What you have to do »
The answer should hold every line of the listing, unchanged and free of images.

Given material »
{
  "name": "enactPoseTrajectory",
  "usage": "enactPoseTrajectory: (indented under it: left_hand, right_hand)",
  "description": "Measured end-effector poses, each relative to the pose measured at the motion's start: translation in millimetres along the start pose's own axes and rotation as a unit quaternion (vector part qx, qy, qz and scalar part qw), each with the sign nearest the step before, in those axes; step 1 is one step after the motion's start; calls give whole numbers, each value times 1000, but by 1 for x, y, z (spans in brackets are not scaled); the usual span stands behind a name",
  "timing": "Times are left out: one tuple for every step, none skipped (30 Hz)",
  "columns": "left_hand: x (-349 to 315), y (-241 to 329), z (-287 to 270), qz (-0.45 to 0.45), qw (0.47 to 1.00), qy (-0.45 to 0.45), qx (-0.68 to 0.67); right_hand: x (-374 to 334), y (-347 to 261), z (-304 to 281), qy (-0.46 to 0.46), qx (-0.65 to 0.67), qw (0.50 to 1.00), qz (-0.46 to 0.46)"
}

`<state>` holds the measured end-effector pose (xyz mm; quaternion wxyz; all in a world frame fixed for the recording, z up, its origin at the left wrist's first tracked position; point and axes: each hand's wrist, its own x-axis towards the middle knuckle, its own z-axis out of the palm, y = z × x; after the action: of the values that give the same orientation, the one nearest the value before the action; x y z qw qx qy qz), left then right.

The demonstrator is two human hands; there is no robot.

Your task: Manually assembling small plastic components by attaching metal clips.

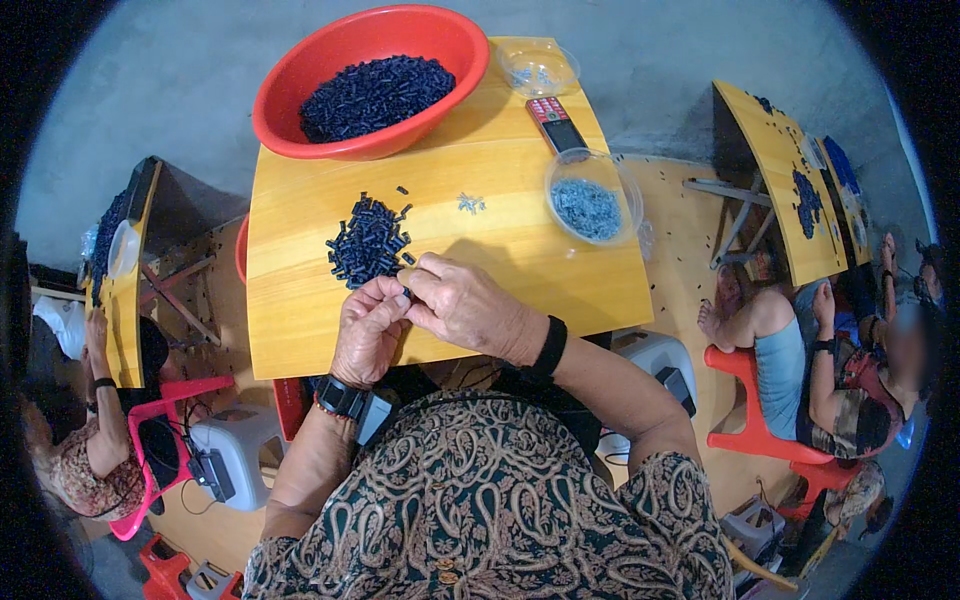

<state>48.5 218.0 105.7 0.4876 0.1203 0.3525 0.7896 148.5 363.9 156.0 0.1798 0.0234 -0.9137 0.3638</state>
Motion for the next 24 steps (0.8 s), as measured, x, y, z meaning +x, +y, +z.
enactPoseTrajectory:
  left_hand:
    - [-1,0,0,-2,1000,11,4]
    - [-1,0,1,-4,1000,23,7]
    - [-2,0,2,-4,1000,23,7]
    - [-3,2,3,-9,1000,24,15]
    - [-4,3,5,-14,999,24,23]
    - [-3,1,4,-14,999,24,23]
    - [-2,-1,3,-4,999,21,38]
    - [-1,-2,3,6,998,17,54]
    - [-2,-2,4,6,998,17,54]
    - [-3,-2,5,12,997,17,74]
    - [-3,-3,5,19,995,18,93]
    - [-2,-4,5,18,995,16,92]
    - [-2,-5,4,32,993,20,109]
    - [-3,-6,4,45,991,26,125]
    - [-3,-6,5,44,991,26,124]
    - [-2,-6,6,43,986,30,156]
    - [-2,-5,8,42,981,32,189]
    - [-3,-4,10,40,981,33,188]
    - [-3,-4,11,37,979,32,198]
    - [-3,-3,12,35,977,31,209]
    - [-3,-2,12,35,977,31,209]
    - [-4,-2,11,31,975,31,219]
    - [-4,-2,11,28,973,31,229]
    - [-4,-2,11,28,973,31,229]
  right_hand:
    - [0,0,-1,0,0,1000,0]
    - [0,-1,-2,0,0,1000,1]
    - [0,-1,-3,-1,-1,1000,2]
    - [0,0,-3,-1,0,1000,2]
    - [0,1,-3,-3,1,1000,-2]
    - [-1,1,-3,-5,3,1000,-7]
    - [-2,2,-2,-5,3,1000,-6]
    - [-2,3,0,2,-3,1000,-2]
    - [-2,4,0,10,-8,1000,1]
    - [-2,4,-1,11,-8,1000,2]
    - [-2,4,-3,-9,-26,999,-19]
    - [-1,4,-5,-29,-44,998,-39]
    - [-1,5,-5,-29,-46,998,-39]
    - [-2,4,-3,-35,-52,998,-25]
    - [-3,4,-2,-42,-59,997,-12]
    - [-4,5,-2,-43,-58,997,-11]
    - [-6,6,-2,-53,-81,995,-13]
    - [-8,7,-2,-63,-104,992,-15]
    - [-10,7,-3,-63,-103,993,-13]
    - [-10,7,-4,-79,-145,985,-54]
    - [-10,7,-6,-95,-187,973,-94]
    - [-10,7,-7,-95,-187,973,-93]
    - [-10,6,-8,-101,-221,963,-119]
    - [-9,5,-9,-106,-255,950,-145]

Exercise response »
{
  "name": "enactPoseTrajectory",
  "usage": "enactPoseTrajectory: (indented under it: left_hand, right_hand)",
  "description": "Measured end-effector poses, each relative to the pose measured at the motion's start: translation in millimetres along the start pose's own axes and rotation as a unit quaternion (vector part qx, qy, qz and scalar part qw), each with the sign nearest the step before, in those axes; step 1 is one step after the motion's start; calls give whole numbers, each value times 1000, but by 1 for x, y, z (spans in brackets are not scaled); the usual span stands behind a name",
  "timing": "Times are left out: one tuple for every step, none skipped (30 Hz)",
  "columns": "left_hand: x (-349 to 315), y (-241 to 329), z (-287 to 270), qz (-0.45 to 0.45), qw (0.47 to 1.00), qy (-0.45 to 0.45), qx (-0.68 to 0.67); right_hand: x (-374 to 334), y (-347 to 261), z (-304 to 281), qy (-0.46 to 0.46), qx (-0.65 to 0.67), qw (0.50 to 1.00), qz (-0.46 to 0.46)"
}

`<state>` holds the measured end-effector pose (xyz mm; quaternion wxyz; all in a world frame fixed for the recording, z up, its origin at the left wrist's first tracked position; point and axes: each hand's wrist, its own x-axis towards the middle knuckle, its own z-axis out of the palm, y = z × x; after the action: of the values that give the same orientation, the one nearest the value before the action; x y z qw qx qy qz), left then right.

The demonstrator is two human hands; there is no robot.

Your task: Manually assembling small plastic components by attaching metal clips.


<state>48.5 218.0 105.7 0.4876 0.1203 0.3525 0.7896 148.5 363.9 156.0 0.1798 0.0234 -0.9137 0.3638</state>
Motion for the next 24 steps (0.8 s), as measured, x, y, z meaning +x, +y, +z.
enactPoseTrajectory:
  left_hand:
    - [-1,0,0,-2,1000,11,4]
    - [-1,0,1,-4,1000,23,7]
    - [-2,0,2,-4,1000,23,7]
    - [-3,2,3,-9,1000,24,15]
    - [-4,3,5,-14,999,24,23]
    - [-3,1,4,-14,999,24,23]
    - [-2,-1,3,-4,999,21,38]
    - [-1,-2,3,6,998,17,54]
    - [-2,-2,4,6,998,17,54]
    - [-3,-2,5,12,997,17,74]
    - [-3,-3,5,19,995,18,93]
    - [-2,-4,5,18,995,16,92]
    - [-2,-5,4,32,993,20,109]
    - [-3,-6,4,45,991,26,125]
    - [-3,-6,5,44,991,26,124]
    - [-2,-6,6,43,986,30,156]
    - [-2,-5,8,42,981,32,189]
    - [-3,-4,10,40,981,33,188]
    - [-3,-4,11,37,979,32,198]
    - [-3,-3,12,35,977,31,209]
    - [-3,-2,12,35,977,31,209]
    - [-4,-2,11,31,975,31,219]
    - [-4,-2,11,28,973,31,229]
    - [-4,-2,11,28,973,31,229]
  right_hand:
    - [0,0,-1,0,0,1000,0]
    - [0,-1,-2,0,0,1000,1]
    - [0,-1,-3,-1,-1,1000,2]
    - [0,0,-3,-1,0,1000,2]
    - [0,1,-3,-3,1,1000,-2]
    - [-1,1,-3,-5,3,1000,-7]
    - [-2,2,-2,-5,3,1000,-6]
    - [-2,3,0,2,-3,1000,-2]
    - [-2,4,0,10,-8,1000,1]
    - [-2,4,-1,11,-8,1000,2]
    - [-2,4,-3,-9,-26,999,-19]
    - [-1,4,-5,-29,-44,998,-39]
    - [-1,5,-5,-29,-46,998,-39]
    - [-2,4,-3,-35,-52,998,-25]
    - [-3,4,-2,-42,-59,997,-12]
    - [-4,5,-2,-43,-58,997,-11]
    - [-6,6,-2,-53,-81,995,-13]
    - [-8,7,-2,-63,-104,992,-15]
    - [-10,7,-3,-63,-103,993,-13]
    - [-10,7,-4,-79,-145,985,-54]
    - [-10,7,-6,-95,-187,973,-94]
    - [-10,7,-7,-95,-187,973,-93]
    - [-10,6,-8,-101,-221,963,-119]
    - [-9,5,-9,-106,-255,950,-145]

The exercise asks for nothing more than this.